▶ _HOW TO COMPLETE THIS TASK_
Each entry below should be restated word for word, without any picture it contains.

▶ _DATA FOR THE TASK_
- - - - - - -

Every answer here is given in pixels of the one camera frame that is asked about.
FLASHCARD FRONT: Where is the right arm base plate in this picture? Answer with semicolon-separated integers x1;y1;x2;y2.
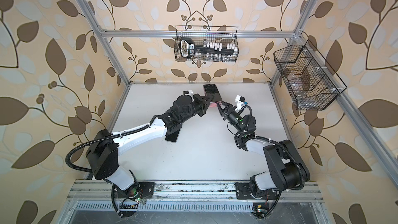
235;182;278;201

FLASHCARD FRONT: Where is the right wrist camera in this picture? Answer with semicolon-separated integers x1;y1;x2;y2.
234;95;247;108

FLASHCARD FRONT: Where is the black white tool in basket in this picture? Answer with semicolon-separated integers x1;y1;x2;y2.
174;37;239;62

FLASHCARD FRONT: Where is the aluminium front rail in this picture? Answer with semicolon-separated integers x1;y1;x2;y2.
67;180;323;213

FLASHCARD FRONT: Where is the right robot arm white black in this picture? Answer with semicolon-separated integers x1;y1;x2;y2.
217;102;311;199

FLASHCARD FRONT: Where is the aluminium cage frame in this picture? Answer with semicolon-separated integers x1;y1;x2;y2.
60;0;398;224

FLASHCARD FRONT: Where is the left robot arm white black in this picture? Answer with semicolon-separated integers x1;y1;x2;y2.
65;91;212;192

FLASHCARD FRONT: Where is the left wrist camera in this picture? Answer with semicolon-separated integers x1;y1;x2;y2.
183;90;193;97

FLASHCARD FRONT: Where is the side wire basket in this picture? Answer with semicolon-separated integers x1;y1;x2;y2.
273;40;347;111

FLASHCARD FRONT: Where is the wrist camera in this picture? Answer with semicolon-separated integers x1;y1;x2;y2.
234;95;247;108
183;90;193;97

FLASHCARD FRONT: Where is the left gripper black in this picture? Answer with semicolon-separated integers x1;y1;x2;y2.
177;93;212;124

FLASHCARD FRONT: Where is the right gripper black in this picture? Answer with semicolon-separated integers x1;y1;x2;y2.
217;100;245;136

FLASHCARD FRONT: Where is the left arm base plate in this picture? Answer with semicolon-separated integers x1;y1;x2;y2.
112;181;155;200

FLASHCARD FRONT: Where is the back wire basket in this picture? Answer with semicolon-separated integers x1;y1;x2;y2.
174;24;239;63

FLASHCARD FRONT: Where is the black phone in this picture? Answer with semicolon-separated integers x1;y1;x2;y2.
165;130;180;143

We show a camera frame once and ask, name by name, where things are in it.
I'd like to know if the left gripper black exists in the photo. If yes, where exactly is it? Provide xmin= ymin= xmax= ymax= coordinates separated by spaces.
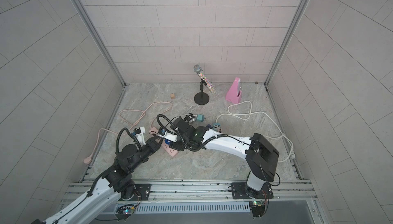
xmin=129 ymin=135 xmax=166 ymax=172

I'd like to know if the pink power strip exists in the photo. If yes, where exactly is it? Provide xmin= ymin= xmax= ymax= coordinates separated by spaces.
xmin=149 ymin=127 xmax=179 ymax=157

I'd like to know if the teal power adapter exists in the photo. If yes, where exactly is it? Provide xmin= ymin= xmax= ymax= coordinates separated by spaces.
xmin=196 ymin=114 xmax=205 ymax=122

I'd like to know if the black electric shaver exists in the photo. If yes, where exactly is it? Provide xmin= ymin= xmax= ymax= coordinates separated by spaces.
xmin=186 ymin=113 xmax=198 ymax=123

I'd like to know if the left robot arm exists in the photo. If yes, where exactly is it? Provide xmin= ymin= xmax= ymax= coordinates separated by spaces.
xmin=33 ymin=128 xmax=163 ymax=224

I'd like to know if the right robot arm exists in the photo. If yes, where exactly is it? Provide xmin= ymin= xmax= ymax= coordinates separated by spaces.
xmin=156 ymin=114 xmax=279 ymax=200

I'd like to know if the teal power strip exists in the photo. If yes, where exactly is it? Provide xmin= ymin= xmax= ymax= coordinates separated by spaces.
xmin=212 ymin=123 xmax=221 ymax=131

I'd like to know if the black microphone stand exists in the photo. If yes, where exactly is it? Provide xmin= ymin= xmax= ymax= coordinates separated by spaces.
xmin=194 ymin=80 xmax=209 ymax=105

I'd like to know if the pink metronome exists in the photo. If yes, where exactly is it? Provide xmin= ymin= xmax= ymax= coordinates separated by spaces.
xmin=225 ymin=77 xmax=243 ymax=104

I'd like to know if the glitter microphone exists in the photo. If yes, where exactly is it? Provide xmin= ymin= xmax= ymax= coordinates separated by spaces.
xmin=193 ymin=65 xmax=216 ymax=93

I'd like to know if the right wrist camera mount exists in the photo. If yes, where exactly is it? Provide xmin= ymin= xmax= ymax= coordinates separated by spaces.
xmin=159 ymin=128 xmax=178 ymax=142

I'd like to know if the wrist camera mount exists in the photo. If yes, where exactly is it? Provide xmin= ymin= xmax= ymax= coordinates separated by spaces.
xmin=133 ymin=127 xmax=146 ymax=146
xmin=159 ymin=128 xmax=178 ymax=142

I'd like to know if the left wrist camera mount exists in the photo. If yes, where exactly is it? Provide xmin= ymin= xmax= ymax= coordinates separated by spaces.
xmin=133 ymin=127 xmax=146 ymax=146

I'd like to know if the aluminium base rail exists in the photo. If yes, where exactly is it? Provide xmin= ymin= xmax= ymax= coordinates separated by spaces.
xmin=59 ymin=179 xmax=318 ymax=206

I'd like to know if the pink power strip cord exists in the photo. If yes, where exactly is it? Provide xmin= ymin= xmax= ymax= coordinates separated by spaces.
xmin=83 ymin=101 xmax=173 ymax=165

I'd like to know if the left corner aluminium post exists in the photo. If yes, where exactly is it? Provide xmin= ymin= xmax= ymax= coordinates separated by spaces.
xmin=71 ymin=0 xmax=126 ymax=88

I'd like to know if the corner aluminium post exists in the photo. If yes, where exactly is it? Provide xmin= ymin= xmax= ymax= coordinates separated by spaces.
xmin=264 ymin=0 xmax=310 ymax=92
xmin=71 ymin=0 xmax=126 ymax=88

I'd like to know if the right corner aluminium post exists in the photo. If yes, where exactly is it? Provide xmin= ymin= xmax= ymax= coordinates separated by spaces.
xmin=264 ymin=0 xmax=310 ymax=92

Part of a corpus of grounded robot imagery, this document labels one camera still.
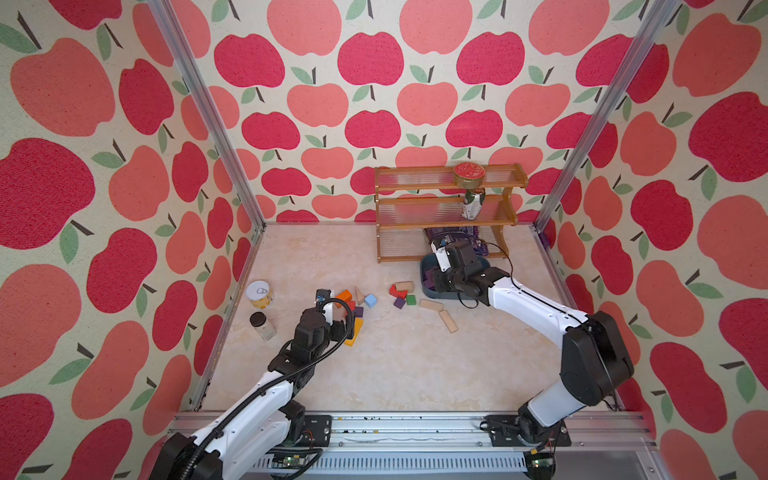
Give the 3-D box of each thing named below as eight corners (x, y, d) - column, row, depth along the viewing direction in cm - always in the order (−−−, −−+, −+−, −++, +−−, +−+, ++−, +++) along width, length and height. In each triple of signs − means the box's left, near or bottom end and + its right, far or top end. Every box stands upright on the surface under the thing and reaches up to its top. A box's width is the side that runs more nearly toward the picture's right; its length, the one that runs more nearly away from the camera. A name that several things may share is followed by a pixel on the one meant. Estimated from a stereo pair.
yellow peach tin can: (247, 309, 99) (240, 301, 95) (253, 289, 104) (248, 280, 100) (270, 309, 99) (265, 301, 95) (276, 289, 104) (271, 280, 100)
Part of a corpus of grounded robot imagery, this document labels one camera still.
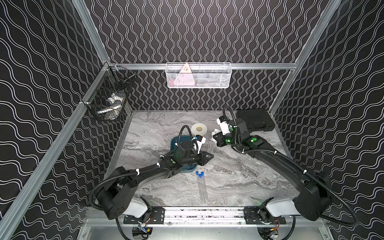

- - - - - - -

▶ _ANSWER SECTION_
Every answer here is given in pixels of the one camera frame that is asked about.
FLASHCARD FRONT: Where is the right arm base plate in this picture? Answer with semicolon-separated integers x1;y1;x2;y2.
235;182;278;201

FLASHCARD FRONT: Where is the right wrist camera in this picture? Answer with semicolon-separated integers x1;y1;x2;y2.
234;95;247;108

FLASHCARD FRONT: Where is the black white tool in basket in this picture? Answer with semicolon-separated integers x1;y1;x2;y2.
174;37;239;62

FLASHCARD FRONT: Where is the aluminium front rail in this picture? Answer with semicolon-separated integers x1;y1;x2;y2.
67;180;323;213

FLASHCARD FRONT: Where is the right robot arm white black in this picture? Answer with semicolon-separated integers x1;y1;x2;y2.
217;102;311;199

FLASHCARD FRONT: Where is the aluminium cage frame in this picture? Answer with semicolon-separated integers x1;y1;x2;y2.
60;0;398;224

FLASHCARD FRONT: Where is the left robot arm white black in this picture? Answer with semicolon-separated integers x1;y1;x2;y2.
65;91;212;192

FLASHCARD FRONT: Where is the left wrist camera in this picture? Answer with semicolon-separated integers x1;y1;x2;y2.
183;90;193;97

FLASHCARD FRONT: Where is the side wire basket in this picture? Answer with semicolon-separated integers x1;y1;x2;y2.
273;40;347;111

FLASHCARD FRONT: Where is the wrist camera in this picture? Answer with semicolon-separated integers x1;y1;x2;y2.
234;95;247;108
183;90;193;97

FLASHCARD FRONT: Where is the left gripper black in this picture? Answer with semicolon-separated integers x1;y1;x2;y2.
177;93;212;124

FLASHCARD FRONT: Where is the right gripper black in this picture? Answer with semicolon-separated integers x1;y1;x2;y2.
217;100;245;136

FLASHCARD FRONT: Where is the left arm base plate in this picture? Answer with semicolon-separated integers x1;y1;x2;y2.
112;181;155;200

FLASHCARD FRONT: Where is the back wire basket in this picture? Answer with semicolon-separated integers x1;y1;x2;y2.
174;24;239;63

FLASHCARD FRONT: Where is the black phone in this picture? Answer with semicolon-separated integers x1;y1;x2;y2.
165;130;180;143

We show a camera frame once and ask, name by name, where things are in it.
I'd like to know if the left gripper black exists in the photo. If yes, where exactly is it? Provide xmin= ymin= xmax= ymax= coordinates separated by spaces.
xmin=129 ymin=135 xmax=166 ymax=172

I'd like to know if the pink power strip exists in the photo. If yes, where exactly is it? Provide xmin= ymin= xmax= ymax= coordinates separated by spaces.
xmin=149 ymin=127 xmax=179 ymax=157

I'd like to know if the teal power adapter exists in the photo. If yes, where exactly is it? Provide xmin= ymin= xmax= ymax= coordinates separated by spaces.
xmin=196 ymin=114 xmax=205 ymax=122

I'd like to know if the black electric shaver exists in the photo. If yes, where exactly is it? Provide xmin= ymin= xmax= ymax= coordinates separated by spaces.
xmin=186 ymin=113 xmax=198 ymax=123

I'd like to know if the left robot arm exists in the photo. If yes, where exactly is it? Provide xmin= ymin= xmax= ymax= coordinates separated by spaces.
xmin=33 ymin=128 xmax=163 ymax=224

I'd like to know if the right robot arm exists in the photo. If yes, where exactly is it? Provide xmin= ymin= xmax= ymax= coordinates separated by spaces.
xmin=156 ymin=114 xmax=279 ymax=200

I'd like to know if the teal power strip exists in the photo. If yes, where exactly is it? Provide xmin= ymin= xmax= ymax= coordinates separated by spaces.
xmin=212 ymin=123 xmax=221 ymax=131

I'd like to know if the black microphone stand exists in the photo. If yes, where exactly is it? Provide xmin= ymin= xmax= ymax= coordinates separated by spaces.
xmin=194 ymin=80 xmax=209 ymax=105

I'd like to know if the pink metronome exists in the photo. If yes, where exactly is it? Provide xmin= ymin= xmax= ymax= coordinates separated by spaces.
xmin=225 ymin=77 xmax=243 ymax=104

I'd like to know if the glitter microphone exists in the photo. If yes, where exactly is it? Provide xmin= ymin= xmax= ymax= coordinates separated by spaces.
xmin=193 ymin=65 xmax=216 ymax=93

I'd like to know if the right wrist camera mount exists in the photo. If yes, where exactly is it? Provide xmin= ymin= xmax= ymax= coordinates separated by spaces.
xmin=159 ymin=128 xmax=178 ymax=142

I'd like to know if the wrist camera mount exists in the photo. If yes, where exactly is it? Provide xmin= ymin= xmax= ymax= coordinates separated by spaces.
xmin=133 ymin=127 xmax=146 ymax=146
xmin=159 ymin=128 xmax=178 ymax=142

I'd like to know if the left wrist camera mount exists in the photo. If yes, where exactly is it? Provide xmin= ymin= xmax= ymax= coordinates separated by spaces.
xmin=133 ymin=127 xmax=146 ymax=146

I'd like to know if the aluminium base rail exists in the photo. If yes, where exactly is it? Provide xmin= ymin= xmax= ymax= coordinates separated by spaces.
xmin=59 ymin=179 xmax=318 ymax=206

I'd like to know if the pink power strip cord exists in the photo. If yes, where exactly is it? Provide xmin= ymin= xmax= ymax= coordinates separated by spaces.
xmin=83 ymin=101 xmax=173 ymax=165

I'd like to know if the left corner aluminium post exists in the photo. If yes, where exactly is it? Provide xmin= ymin= xmax= ymax= coordinates separated by spaces.
xmin=71 ymin=0 xmax=126 ymax=88

I'd like to know if the corner aluminium post exists in the photo. If yes, where exactly is it? Provide xmin= ymin= xmax= ymax= coordinates separated by spaces.
xmin=264 ymin=0 xmax=310 ymax=92
xmin=71 ymin=0 xmax=126 ymax=88

I'd like to know if the right corner aluminium post exists in the photo. If yes, where exactly is it? Provide xmin= ymin= xmax= ymax= coordinates separated by spaces.
xmin=264 ymin=0 xmax=310 ymax=92

Part of a corpus of grounded robot imagery, this document labels one camera still.
Give the 3-D box of each thing named below as eight corners (x, y, d) - column, row, depth along the viewing direction in cm - always in the order (−−−, −−+, −+−, −++, +−−, +−+, ++−, +++) along width, length and height. In each triple of signs − means the box's left, near or bottom end and + its right, far or top end. Every box stands upright on the surface under the thing and reaches up to its top. A box's width is the side that runs more nearly toward the picture's right; its length, the one that runs more nearly away from the camera. A name that several things may share is followed by a pixel on the one meant. Estimated from a stereo pair.
yellow peach tin can: (247, 309, 99) (240, 301, 95) (253, 289, 104) (248, 280, 100) (270, 309, 99) (265, 301, 95) (276, 289, 104) (271, 280, 100)
Part of a corpus of grounded robot imagery, this document labels one camera still.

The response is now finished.